=== INPUT DATA ===

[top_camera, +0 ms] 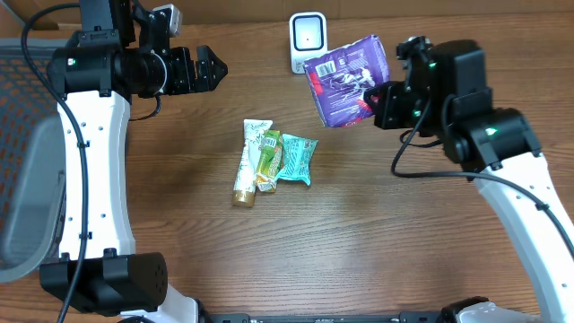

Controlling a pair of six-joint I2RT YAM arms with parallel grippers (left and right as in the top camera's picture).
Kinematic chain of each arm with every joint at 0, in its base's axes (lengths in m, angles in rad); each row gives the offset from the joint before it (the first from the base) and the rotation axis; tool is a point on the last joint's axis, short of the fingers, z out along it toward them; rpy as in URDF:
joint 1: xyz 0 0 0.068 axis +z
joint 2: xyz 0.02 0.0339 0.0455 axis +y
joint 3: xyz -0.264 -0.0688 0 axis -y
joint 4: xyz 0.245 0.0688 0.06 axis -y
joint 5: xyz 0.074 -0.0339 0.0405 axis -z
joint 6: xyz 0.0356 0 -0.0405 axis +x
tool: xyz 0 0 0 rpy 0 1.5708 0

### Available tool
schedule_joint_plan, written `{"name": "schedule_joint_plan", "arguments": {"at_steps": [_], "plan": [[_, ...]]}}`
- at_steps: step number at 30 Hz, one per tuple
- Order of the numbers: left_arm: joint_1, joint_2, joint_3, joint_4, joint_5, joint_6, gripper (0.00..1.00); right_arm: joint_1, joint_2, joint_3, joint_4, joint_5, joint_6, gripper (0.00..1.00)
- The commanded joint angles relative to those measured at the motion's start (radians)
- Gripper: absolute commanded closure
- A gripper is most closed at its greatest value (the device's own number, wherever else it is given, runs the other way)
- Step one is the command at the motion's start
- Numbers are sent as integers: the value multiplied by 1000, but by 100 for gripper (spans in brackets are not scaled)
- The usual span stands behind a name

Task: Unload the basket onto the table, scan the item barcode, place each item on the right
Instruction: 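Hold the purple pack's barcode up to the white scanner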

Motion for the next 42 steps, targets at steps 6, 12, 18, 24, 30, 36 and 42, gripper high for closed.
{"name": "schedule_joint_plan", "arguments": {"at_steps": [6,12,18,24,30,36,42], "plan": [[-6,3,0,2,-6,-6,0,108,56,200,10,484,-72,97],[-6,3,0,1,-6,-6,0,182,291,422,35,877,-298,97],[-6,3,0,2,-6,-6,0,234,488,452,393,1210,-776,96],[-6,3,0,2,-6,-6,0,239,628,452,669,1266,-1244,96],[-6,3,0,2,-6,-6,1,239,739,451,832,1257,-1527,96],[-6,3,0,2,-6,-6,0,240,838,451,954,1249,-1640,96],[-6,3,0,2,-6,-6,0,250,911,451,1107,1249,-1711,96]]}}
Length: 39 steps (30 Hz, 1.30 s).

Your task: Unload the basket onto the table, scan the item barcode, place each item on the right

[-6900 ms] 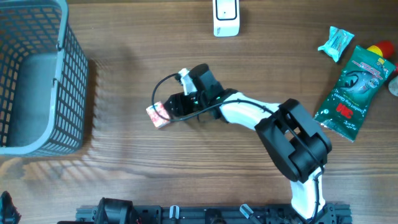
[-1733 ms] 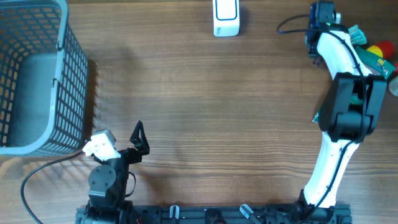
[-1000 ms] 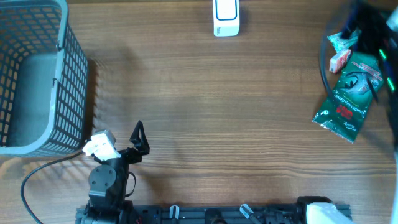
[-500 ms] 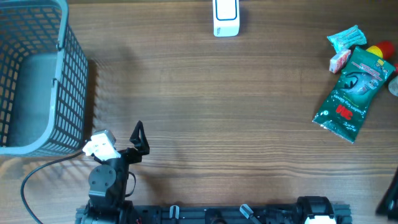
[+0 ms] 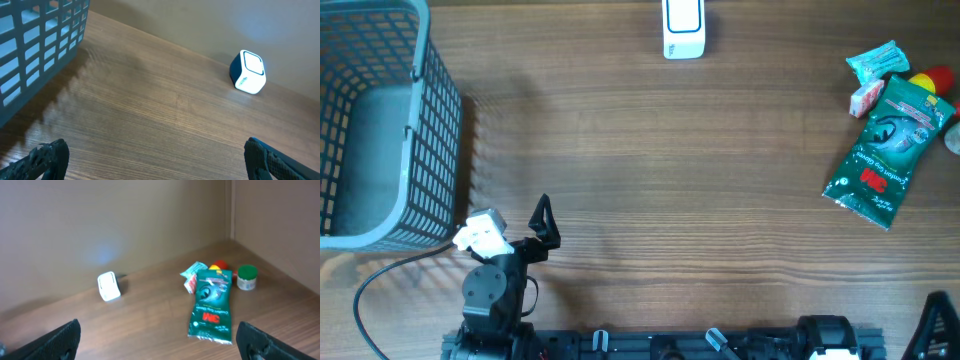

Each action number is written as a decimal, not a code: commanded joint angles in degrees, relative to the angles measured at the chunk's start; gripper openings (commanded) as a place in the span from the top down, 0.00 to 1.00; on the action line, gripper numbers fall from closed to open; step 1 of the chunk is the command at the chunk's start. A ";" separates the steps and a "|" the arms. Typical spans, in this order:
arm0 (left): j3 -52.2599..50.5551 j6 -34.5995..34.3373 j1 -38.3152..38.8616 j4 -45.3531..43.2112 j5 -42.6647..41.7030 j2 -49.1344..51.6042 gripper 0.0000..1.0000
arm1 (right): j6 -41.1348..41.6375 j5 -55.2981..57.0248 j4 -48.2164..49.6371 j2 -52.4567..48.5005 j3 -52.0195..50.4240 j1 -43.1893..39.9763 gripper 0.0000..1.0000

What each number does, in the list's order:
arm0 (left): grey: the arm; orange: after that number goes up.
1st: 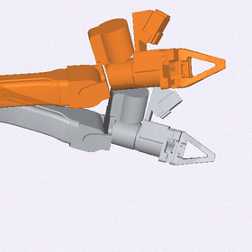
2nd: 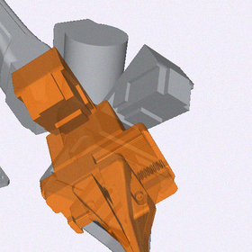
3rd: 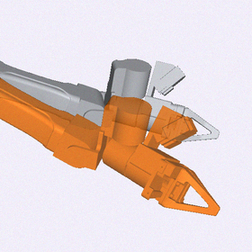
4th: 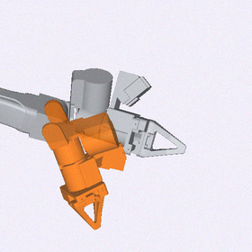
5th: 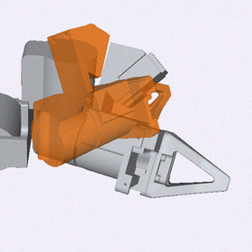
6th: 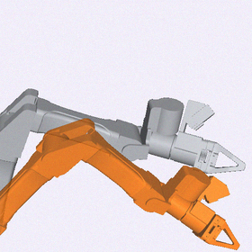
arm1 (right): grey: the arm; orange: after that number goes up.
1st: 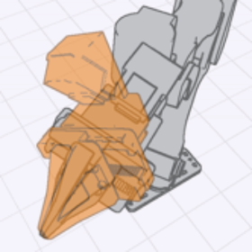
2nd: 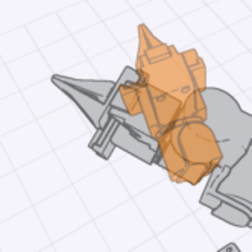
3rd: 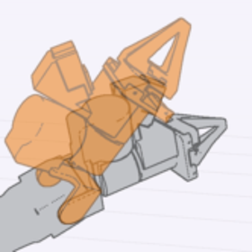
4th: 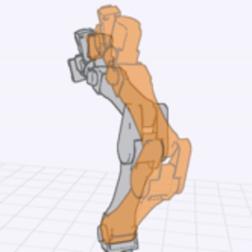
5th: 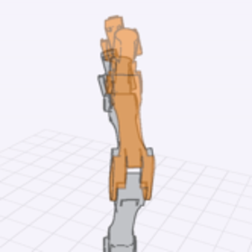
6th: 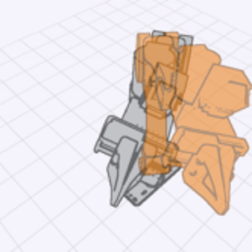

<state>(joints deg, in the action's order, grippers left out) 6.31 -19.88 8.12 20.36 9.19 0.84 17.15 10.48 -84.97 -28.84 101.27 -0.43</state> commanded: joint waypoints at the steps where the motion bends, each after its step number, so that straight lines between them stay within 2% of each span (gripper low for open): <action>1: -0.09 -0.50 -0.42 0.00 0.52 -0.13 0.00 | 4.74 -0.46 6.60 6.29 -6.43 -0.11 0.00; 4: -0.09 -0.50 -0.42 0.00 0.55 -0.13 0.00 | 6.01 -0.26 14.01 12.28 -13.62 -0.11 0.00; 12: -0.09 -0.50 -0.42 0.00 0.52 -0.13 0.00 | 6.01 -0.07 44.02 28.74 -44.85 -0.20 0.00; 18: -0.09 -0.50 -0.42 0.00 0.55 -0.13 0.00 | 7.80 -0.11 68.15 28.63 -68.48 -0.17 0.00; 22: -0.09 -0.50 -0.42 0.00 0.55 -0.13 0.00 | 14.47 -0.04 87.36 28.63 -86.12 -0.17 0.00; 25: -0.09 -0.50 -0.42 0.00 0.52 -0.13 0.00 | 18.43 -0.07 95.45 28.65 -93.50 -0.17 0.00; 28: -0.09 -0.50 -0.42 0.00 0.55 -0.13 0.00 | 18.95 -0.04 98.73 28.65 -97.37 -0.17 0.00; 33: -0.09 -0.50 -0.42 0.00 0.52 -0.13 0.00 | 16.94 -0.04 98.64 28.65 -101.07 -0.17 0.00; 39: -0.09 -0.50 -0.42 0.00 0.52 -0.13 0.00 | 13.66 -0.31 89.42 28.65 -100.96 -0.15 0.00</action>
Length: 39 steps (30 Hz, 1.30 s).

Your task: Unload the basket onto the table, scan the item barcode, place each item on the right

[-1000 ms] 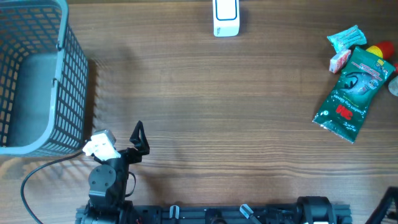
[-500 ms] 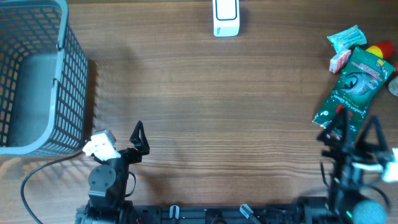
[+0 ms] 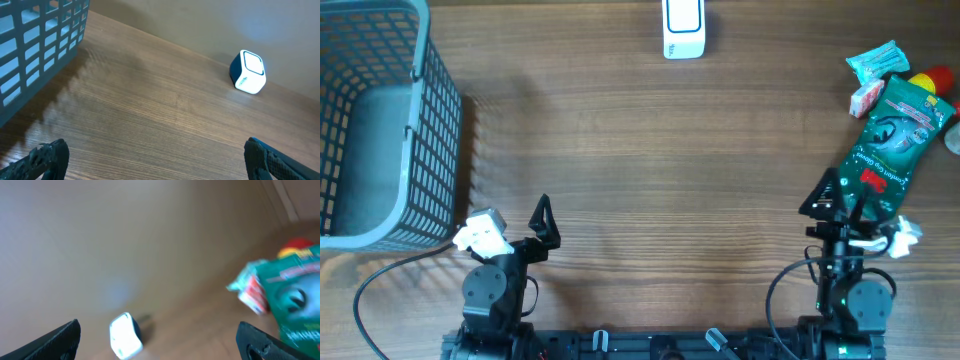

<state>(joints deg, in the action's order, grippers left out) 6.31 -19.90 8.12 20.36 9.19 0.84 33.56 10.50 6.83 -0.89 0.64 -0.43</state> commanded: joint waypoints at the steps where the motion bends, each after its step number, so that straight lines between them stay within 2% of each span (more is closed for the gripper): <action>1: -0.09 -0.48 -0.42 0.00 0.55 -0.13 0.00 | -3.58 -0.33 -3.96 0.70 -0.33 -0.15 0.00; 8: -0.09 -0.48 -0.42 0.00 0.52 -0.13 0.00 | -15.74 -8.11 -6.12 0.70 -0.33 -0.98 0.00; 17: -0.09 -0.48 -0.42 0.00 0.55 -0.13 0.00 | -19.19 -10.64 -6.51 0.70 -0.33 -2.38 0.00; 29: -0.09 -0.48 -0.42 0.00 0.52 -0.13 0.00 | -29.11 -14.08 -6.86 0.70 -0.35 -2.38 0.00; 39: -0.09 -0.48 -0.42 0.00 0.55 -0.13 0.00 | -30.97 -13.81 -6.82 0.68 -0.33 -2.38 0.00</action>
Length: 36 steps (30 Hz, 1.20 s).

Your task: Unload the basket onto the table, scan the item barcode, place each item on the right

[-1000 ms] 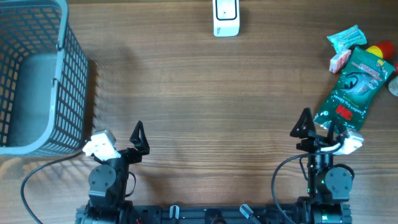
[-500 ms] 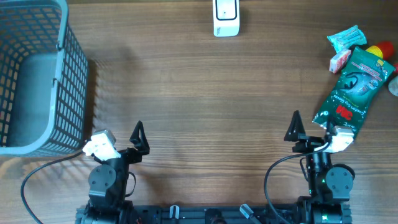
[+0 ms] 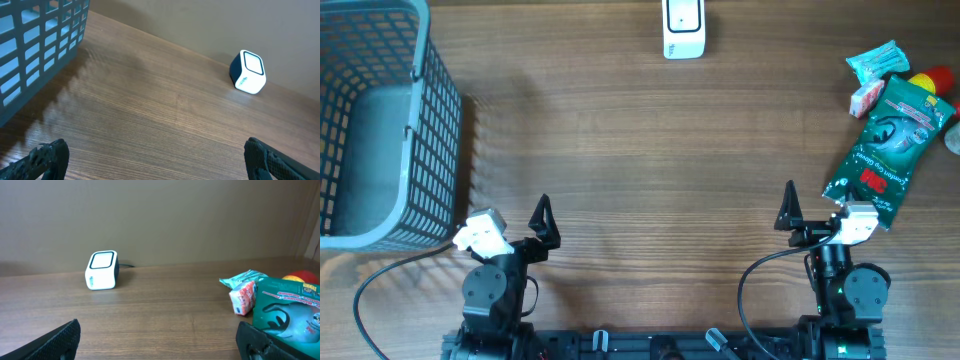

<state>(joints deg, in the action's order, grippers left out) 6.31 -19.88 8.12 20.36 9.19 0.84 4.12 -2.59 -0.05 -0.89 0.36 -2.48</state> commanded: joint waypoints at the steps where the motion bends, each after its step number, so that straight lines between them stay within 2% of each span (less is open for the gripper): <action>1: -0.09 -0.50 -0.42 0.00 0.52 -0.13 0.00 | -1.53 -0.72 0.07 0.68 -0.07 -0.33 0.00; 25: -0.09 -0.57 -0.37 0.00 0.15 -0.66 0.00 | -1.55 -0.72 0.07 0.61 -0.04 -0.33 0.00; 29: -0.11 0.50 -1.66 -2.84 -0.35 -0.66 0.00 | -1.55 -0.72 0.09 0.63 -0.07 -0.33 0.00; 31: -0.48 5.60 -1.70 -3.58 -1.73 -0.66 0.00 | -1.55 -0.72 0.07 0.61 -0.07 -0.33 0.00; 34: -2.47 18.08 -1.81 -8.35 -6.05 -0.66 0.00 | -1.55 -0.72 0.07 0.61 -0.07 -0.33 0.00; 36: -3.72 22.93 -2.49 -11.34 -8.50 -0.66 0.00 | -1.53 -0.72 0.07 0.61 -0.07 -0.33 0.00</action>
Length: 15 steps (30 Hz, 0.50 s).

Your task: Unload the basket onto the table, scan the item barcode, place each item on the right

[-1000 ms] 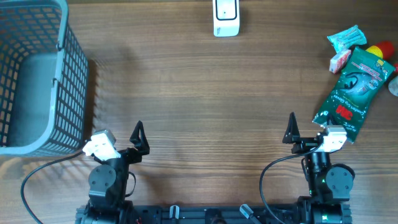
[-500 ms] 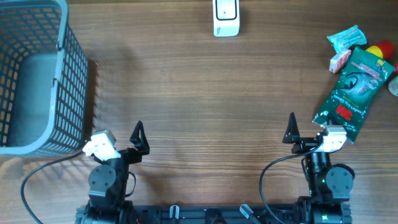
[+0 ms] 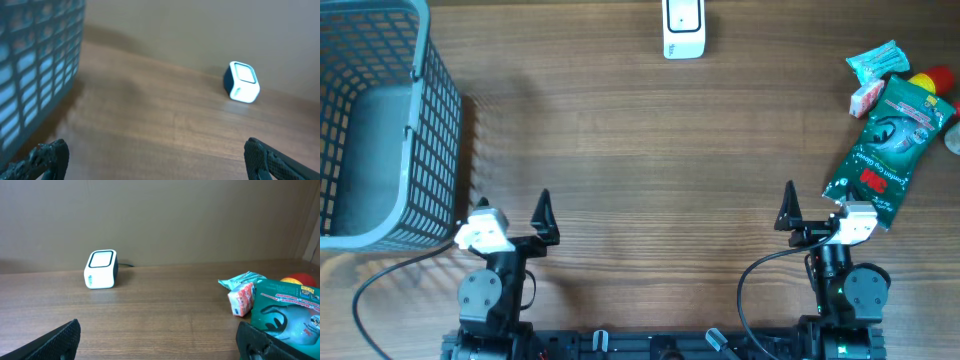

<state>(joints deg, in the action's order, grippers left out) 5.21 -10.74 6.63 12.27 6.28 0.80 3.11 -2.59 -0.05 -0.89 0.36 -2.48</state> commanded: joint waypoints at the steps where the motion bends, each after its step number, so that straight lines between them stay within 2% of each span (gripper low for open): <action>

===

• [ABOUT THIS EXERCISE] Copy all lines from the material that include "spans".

• [YOUR SOLUTION]
- Numbers are sent as integers: the value multiplied by 1000, but by 100 for gripper (spans in brackets are not scaled)
Each action number is written as a decimal, not a code: commanded joint angles in degrees, relative to the angles measured at the chunk's start; gripper openings (commanded) as a place in the span from the top down, 0.00 to 1.00; on the action line, gripper numbers fall from closed to open; step 1 of the chunk is the command at the chunk's start. A ";" separates the steps and a "|" the arms. Typical spans, in this order:

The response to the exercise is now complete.